After that, Daniel was sent to the sales division of Bridge Publications. Sales had been declining since
The Basics
had first been published in 2007.
The Basics
included eighteen books and a number of Hubbard lectures on CD; the complete package cost $6,500. Sea Orgs all over the world had call centers set up to sell them. In Los Angeles, there were hourly quotas to be met, and those who failed suffered various punishments, such as having water dumped on their head or being made to do push-ups or run up and down the stairs. There were security guards on every floor. A salesperson had to get a slip verifying that he had made his quota before he was permitted to go to bed.

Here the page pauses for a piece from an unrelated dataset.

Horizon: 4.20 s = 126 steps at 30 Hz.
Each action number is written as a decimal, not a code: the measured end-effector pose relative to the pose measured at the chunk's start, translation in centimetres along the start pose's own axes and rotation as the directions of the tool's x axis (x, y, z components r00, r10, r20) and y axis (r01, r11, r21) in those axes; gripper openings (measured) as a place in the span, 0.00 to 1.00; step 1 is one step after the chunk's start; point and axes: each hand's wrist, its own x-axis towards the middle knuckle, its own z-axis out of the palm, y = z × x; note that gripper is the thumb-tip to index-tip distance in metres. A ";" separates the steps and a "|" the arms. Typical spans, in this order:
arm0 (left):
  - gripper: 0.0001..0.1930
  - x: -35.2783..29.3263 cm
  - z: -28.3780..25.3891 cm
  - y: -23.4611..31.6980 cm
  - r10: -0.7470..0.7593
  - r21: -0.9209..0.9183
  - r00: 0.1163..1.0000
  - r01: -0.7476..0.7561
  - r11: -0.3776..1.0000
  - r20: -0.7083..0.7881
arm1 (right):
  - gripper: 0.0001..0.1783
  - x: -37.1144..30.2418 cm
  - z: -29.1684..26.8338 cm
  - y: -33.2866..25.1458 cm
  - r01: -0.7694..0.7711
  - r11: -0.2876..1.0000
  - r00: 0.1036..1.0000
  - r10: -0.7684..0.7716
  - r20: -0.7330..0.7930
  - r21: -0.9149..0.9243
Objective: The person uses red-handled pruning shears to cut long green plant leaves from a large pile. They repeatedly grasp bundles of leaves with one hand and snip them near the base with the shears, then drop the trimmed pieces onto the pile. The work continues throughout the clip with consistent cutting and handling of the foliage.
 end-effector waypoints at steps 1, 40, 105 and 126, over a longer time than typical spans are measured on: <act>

Often it was simply impossible
to make the quota legitimately, so people ran unauthorized credit cards. Members of the Sea Org sales force would break into the church’s financial records and pull up the credit card information of public members. Members who had money on account at the church for future courses would see it drained to pay for books they didn’t order. Parishioners who balked at making contributions or buying unwanted materials were told they were in violation of church ethics, and their progress in Scientology was blocked or threatened.

Members who pledge more than they can afford can find themselves in a compromised situation. One Scientologist who was a bank teller
says he was told to comply with a robbery in order to pay off his debt to the church; the robbers took four thousand dollars. In 2009,
Nancy Cartwright’s fiancé,
Stephen E. Brackett
, a contractor, had taken a substantial construction advance to renovate a restaurant. The company that insured the project later sued Cartwright, claiming that she and Brackett had diverted the money to the Church of Scientology. Brackett, an OT V, had been featured in a church ad for the
Super Power Building, identified as a “key contributor.” “Mankind needs your help,” Brackett was quoted as saying in the ad. He later took his life by jumping off a bridge on Pacific Coast Highway near Big Sur.
4

The biggest financial scandal
involving church members was a Ponzi scheme operated by
Reed Slatkin; he was one of the co-founders, with Paul Haggis’s friend
Sky Dayton, of EarthLink. Slatkin’s massive
fraud involved more than half a billion dollars in investments; much of the initial “profit” was returned to Scientology investors, such as
Daniel and Myrna Jacobs, who earned nearly $3 million on a $760,500 “investment.” According to Marty
Rathbun, Slatkin’s Scientology investors included
Anne Archer and Fox News commentator
Greta Van Susteren
. Later investors were not so lucky. Slatkin was convicted of defrauding $240 million; it is still not known how much of that money went directly to the church, although the court found that about $50 million was funneled to the church indirectly by investors with massive gains. In 2006, groups affiliated with the Church of Scientology, including the
Celebrity Centre, agreed to pay back $3.5 million
.

IN JULY 2004
Miscavige hosted
Tom Cruise’s forty-second birthday party aboard the Scientology cruise ship
Freewinds
. The
Golden Era Musicians, including Miscavige’s father on trumpet, played songs from Cruise’s movies as film clips flickered on the giant overhead screens installed especially for the occasion. Cruise himself danced and sang “Old Time Rock and Roll,” reprising a famous scene in
Risky Business
, the movie that firmly established him as a star.